-------- EXTRACTED ENTRIES --------

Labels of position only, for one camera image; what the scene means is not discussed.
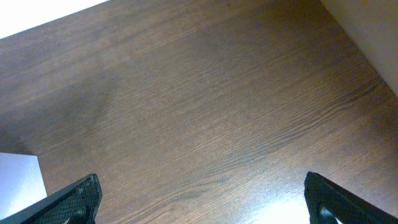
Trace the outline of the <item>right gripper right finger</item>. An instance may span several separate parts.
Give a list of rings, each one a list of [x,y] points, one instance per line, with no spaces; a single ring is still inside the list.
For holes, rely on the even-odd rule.
[[[397,223],[397,218],[342,188],[308,172],[304,182],[310,223]]]

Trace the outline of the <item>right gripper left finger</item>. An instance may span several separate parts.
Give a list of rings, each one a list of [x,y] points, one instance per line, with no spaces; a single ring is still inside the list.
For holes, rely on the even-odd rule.
[[[101,198],[99,178],[96,174],[89,174],[39,202],[2,219],[1,223],[93,224]]]

--------

-- YOUR GOAL --
In the records above, locate each line with the word "instance". Copy all such lines.

-- ANSWER FOR THE TASK --
Trace the outline of the <item>right gripper right finger</item>. An instance may span several separate parts.
Give a list of rings, each one a list of [x,y] points, one instance per line, with no spaces; a single ring is still inside the list.
Trace the outline of the <item>right gripper left finger</item>. An instance may span several separate parts.
Give a list of rings, each one a list of [x,y] points, one instance per line, with no spaces; a single ring is still inside the list.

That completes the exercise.